Peternak sapi dan babi mengalami kerugian pendapatan yang signifikan akibat berhentinya kapasitas pemotongan hewan. Selain itu, kapasitas pengolahan oleh perusahaan pengolahan daging sebagian terhenti, dan pola konsumsi banyak warga Amerika juga berubah.
Federal Bank negara bagian Kansas, sebuah lembaga pembiayaan pertanian yang penting, memperingatkan dalam laporan triwulan bahwa ‘kapasitas pengolahan terbatas’ dari banyak perusahaan pengolahan daging mungkin akan berlanjut sepanjang tahun karena pemerintah akan memberlakukan persyaratan baru (yang lebih ketat) terkait kondisi kerja di rumah potong hewan besar.
Hampir dua pertiga pabrik pengolahan daging mengalami wabah virus corona dan 20 persen harus tutup sementara, kata Kansas City Fed. Penundaan dan penutupan ini menyebabkan perkiraan tumpukan 500.000 ternak dan 3 juta babi yang belum diolah.

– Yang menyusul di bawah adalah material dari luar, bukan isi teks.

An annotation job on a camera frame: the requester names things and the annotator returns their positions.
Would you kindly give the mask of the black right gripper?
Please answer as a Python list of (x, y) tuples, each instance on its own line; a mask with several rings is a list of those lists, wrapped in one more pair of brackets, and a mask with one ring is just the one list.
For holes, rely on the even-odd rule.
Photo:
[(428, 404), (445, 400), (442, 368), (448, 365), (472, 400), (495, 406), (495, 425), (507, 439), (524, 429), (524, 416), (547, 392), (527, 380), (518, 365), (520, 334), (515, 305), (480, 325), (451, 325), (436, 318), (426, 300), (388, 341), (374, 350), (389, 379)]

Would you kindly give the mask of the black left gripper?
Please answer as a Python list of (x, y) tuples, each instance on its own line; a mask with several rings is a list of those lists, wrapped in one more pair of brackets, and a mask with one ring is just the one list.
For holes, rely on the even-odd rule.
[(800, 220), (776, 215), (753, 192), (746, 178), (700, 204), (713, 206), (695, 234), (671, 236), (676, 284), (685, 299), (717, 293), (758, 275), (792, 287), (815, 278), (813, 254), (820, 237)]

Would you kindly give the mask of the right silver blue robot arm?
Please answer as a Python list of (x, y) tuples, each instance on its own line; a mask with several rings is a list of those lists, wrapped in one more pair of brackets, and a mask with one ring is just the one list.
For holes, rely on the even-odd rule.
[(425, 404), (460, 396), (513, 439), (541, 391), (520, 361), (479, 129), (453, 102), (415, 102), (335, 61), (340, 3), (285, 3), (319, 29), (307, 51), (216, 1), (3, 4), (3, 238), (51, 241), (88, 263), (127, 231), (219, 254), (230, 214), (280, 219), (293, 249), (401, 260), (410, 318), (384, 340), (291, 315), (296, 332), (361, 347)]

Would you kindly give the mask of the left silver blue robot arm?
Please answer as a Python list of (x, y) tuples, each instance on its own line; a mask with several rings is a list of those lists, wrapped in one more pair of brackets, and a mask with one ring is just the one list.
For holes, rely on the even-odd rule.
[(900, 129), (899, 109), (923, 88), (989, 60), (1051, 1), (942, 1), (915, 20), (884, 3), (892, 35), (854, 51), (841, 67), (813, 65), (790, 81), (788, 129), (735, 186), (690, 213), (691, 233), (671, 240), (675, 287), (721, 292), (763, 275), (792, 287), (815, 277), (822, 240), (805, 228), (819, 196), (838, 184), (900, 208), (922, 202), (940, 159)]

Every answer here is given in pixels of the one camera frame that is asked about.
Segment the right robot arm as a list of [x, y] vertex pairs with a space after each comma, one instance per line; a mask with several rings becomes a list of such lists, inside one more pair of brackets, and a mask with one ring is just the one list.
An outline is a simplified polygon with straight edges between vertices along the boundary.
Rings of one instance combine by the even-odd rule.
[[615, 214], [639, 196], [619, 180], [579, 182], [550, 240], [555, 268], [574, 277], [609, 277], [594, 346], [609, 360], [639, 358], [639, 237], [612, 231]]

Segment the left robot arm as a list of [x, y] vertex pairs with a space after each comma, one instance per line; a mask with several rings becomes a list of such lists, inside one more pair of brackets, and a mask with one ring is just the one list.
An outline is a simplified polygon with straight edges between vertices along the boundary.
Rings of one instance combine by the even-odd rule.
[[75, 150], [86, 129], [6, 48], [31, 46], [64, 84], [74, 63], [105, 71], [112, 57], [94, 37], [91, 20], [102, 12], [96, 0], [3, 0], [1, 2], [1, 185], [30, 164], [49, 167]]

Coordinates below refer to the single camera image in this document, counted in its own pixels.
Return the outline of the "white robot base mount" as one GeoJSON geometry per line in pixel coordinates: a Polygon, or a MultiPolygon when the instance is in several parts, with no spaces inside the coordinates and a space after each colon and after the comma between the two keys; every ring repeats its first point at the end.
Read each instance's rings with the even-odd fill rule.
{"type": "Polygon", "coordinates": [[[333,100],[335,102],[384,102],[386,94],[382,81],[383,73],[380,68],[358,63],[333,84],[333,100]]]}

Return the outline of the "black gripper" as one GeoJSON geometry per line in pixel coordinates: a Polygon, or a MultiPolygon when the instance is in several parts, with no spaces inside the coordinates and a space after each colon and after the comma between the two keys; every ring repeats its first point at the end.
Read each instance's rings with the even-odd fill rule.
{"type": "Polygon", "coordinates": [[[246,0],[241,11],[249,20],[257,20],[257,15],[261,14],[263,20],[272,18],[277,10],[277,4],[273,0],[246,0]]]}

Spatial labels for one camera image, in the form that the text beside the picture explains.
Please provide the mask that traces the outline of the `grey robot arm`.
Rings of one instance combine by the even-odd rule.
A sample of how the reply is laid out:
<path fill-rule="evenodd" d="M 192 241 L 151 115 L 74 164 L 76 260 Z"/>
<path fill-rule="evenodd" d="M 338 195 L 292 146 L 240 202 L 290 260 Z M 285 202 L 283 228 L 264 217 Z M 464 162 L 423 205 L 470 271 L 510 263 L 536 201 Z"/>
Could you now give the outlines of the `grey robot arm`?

Perusahaan pengolahan daging di AS memang sudah beroperasi kembali dalam volume tinggi, tetapi efek pandemi bisa tetap terasa sepanjang tahun, ujar Federal Reserve Bank Kansas City. “Pendapatan usaha pertanian bisa masih turun pada 2020 akibat gangguan di pabrik pengolahan daging, yang memaksa beberapa peternak mengurangi populasinya,” demikian isi laporan dari bank Fed regional tersebut.
“Selain itu, harga eceran yang lebih tinggi, terutama di tengah resesi ekonomi, bisa sementara menurunkan total konsumsi daging, yang akan memperburuk prospek bagi produsen dan konsumen daging.”
Pusat pemikiran FAPRI memperkirakan tahun ini terjadi penurunan 8 persen dalam pendapatan dari peternakan, dengan harga rata-rata babi, sapi, dan unggas yang lebih rendah. Konsumsi daging per kapita diperkirakan berkurang tahun ini dan akan memerlukan waktu bertahun-tahun untuk pulih, kata pusat pemikiran dari Universitas Missouri tersebut. Secara keseluruhan, pusat studi pertanian dan peternakan ini memproyeksikan penurunan 3 persen dari pendapatan pertanian, terutama karena subsidi pemerintah yang sangat besar yang sebagian besar menutupi kerugian akibat corona.
Peternakan menyumbangkan lebih dari separuh pendapatan pertanian Amerika; sapi dan babi mewakili hampir separuh pendapatan dari peternakan. Ketika peternakan di AS mengalami kesulitan, dampaknya terasa luas di ekonomi Amerika.
“Masalah keuangan yang lebih besar bagi peternak bisa semakin membebani portofolio kredit usaha pertanian yang sudah dalam tekanan sebelum pandemi,” kata Kansas City Fed, dengan menunjuk pada ekspektasi bankir pertanian yang kini sudah meminta tingkat pelunasan pinjaman yang lebih rendah.